**What is needed:** Word for word, copy out the records given below.

**Extracted entries:**
Content starts
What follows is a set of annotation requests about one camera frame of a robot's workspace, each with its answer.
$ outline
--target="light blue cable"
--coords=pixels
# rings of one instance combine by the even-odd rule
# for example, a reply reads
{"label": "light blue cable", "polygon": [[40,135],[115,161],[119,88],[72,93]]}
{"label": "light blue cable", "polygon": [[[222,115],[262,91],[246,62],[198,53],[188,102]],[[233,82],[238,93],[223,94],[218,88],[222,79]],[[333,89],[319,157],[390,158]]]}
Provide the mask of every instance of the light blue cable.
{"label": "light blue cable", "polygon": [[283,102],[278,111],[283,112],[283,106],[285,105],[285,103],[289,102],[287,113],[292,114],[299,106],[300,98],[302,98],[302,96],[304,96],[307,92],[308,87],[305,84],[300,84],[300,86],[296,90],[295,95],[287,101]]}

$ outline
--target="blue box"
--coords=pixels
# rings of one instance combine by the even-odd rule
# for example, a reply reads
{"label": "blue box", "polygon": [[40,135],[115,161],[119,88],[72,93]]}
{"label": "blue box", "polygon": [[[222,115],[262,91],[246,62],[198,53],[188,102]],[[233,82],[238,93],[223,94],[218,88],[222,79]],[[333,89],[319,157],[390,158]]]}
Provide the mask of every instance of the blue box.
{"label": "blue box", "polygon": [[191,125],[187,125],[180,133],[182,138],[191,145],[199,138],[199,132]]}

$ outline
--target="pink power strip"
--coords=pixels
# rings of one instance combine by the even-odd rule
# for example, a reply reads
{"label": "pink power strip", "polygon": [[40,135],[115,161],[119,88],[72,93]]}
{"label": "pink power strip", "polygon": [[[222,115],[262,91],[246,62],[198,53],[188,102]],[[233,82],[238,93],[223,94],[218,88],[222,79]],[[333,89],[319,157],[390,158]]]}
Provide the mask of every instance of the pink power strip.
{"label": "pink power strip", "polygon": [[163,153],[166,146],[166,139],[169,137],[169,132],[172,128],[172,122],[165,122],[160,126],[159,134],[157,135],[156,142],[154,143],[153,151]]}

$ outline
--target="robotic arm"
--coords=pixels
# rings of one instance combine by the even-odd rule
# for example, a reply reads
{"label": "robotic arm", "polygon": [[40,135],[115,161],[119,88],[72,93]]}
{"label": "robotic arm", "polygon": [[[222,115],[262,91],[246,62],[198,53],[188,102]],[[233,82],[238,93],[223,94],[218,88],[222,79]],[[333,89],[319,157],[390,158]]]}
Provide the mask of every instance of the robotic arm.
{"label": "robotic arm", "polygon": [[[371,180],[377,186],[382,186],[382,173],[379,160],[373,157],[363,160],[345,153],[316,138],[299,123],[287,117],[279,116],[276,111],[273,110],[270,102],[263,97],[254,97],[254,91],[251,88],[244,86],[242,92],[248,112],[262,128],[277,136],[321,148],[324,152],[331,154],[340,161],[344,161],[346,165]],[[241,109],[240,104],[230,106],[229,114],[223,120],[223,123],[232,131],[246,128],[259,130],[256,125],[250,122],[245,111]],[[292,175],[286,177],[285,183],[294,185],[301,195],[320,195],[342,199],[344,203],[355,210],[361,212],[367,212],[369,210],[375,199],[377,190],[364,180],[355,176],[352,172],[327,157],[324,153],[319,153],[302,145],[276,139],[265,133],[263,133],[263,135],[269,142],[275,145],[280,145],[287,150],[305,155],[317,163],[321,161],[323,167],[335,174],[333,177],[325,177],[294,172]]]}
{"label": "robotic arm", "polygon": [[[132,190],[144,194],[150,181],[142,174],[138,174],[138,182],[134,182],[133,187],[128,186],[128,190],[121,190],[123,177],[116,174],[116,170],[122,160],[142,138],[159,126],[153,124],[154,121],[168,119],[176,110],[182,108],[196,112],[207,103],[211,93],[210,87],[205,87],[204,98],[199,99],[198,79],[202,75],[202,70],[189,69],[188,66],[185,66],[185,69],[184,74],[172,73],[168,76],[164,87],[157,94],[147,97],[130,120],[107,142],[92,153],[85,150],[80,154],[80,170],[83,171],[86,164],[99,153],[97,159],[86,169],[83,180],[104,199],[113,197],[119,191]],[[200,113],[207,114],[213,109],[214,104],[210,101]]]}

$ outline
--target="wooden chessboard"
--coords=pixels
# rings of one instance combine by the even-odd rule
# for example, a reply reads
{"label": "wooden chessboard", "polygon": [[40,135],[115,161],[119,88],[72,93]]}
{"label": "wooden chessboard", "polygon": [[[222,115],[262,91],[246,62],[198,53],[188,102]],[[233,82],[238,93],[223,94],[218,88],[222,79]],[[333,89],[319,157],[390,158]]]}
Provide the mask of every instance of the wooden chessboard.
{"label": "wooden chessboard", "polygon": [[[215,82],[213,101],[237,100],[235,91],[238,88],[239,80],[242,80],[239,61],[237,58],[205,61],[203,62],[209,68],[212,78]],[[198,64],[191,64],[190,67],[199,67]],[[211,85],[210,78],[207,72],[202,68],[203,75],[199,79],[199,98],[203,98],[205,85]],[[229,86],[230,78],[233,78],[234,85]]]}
Content ends
**Written answer:**
What follows is a set of annotation requests about one camera frame of a robot's workspace, each with its answer.
$ outline
--target="light blue cable"
--coords=pixels
# rings of one instance combine by the even-odd rule
# for example, a reply reads
{"label": "light blue cable", "polygon": [[40,135],[115,161],[119,88],[72,93]]}
{"label": "light blue cable", "polygon": [[[222,115],[262,91],[246,62],[198,53],[188,102]],[[233,82],[238,93],[223,94],[218,88],[222,79]],[[333,89],[319,157],[390,158]]]}
Provide the mask of every instance of the light blue cable.
{"label": "light blue cable", "polygon": [[283,102],[278,111],[283,112],[283,106],[285,105],[285,103],[289,102],[287,113],[292,114],[299,106],[300,98],[302,98],[302,96],[304,96],[307,92],[308,87],[305,84],[300,84],[300,86],[296,90],[295,95],[287,101]]}

$ outline
--target="blue box"
--coords=pixels
# rings of one instance combine by the even-odd rule
# for example, a reply reads
{"label": "blue box", "polygon": [[40,135],[115,161],[119,88],[72,93]]}
{"label": "blue box", "polygon": [[[222,115],[262,91],[246,62],[198,53],[188,102]],[[233,82],[238,93],[223,94],[218,88],[222,79]],[[333,89],[319,157],[390,158]]]}
Provide the mask of every instance of the blue box.
{"label": "blue box", "polygon": [[191,125],[187,125],[180,133],[182,138],[191,145],[199,138],[199,132]]}

$ outline
--target="pink power strip"
--coords=pixels
# rings of one instance combine by the even-odd rule
# for example, a reply reads
{"label": "pink power strip", "polygon": [[40,135],[115,161],[119,88],[72,93]]}
{"label": "pink power strip", "polygon": [[[222,115],[262,91],[246,62],[198,53],[188,102]],[[233,82],[238,93],[223,94],[218,88],[222,79]],[[333,89],[319,157],[390,158]]]}
Provide the mask of every instance of the pink power strip.
{"label": "pink power strip", "polygon": [[163,153],[166,146],[166,139],[169,137],[169,132],[172,128],[172,122],[165,122],[160,126],[159,134],[157,135],[156,142],[154,143],[153,151]]}

$ outline
--target="robotic arm"
--coords=pixels
# rings of one instance combine by the even-odd rule
# for example, a reply reads
{"label": "robotic arm", "polygon": [[40,135],[115,161],[119,88],[72,93]]}
{"label": "robotic arm", "polygon": [[[222,115],[262,91],[246,62],[198,53],[188,102]],[[233,82],[238,93],[223,94],[218,88],[222,79]],[[333,89],[319,157],[390,158]]]}
Provide the mask of every instance of the robotic arm.
{"label": "robotic arm", "polygon": [[[371,180],[377,186],[382,186],[382,173],[379,160],[373,157],[363,160],[345,153],[316,138],[299,123],[287,117],[279,116],[276,111],[273,110],[270,102],[263,97],[254,97],[254,91],[251,88],[244,86],[242,92],[248,112],[262,128],[277,136],[321,148],[324,152],[331,154],[340,161],[344,161],[346,165]],[[241,109],[240,104],[230,106],[229,114],[223,120],[223,123],[232,131],[246,128],[259,130],[256,125],[250,122],[245,111]],[[292,175],[286,177],[285,183],[294,185],[301,195],[320,195],[342,199],[344,203],[355,210],[361,212],[367,212],[369,210],[375,199],[377,190],[364,180],[355,176],[352,172],[327,157],[324,153],[319,153],[302,145],[276,139],[265,133],[263,133],[263,135],[269,142],[275,145],[280,145],[287,150],[305,155],[317,163],[321,161],[323,167],[335,174],[333,177],[325,177],[294,172]]]}
{"label": "robotic arm", "polygon": [[[132,190],[144,194],[150,181],[142,174],[138,174],[138,182],[134,182],[133,187],[128,186],[128,190],[121,190],[123,177],[116,174],[116,170],[122,160],[142,138],[159,126],[153,124],[154,121],[168,119],[176,110],[182,108],[196,112],[207,103],[211,93],[210,87],[205,87],[204,98],[199,99],[198,79],[202,75],[202,70],[189,69],[188,66],[185,66],[185,69],[184,74],[172,73],[168,76],[164,87],[157,94],[147,97],[130,120],[107,142],[92,153],[85,150],[80,154],[80,170],[83,171],[86,164],[99,153],[97,159],[86,169],[83,180],[104,199],[113,197],[119,191]],[[200,113],[207,114],[213,109],[214,104],[210,101]]]}

$ outline
--target="wooden chessboard"
--coords=pixels
# rings of one instance combine by the even-odd rule
# for example, a reply reads
{"label": "wooden chessboard", "polygon": [[40,135],[115,161],[119,88],[72,93]]}
{"label": "wooden chessboard", "polygon": [[[222,115],[262,91],[246,62],[198,53],[188,102]],[[233,82],[238,93],[223,94],[218,88],[222,79]],[[333,89],[319,157],[390,158]]]}
Provide the mask of every instance of the wooden chessboard.
{"label": "wooden chessboard", "polygon": [[[215,82],[213,101],[237,100],[235,91],[238,88],[239,80],[242,80],[239,61],[237,58],[205,61],[203,62],[209,68],[212,78]],[[198,64],[191,64],[190,67],[199,67]],[[211,85],[210,78],[207,72],[202,68],[203,75],[199,79],[199,98],[203,98],[205,85]],[[229,86],[230,78],[233,78],[234,85]]]}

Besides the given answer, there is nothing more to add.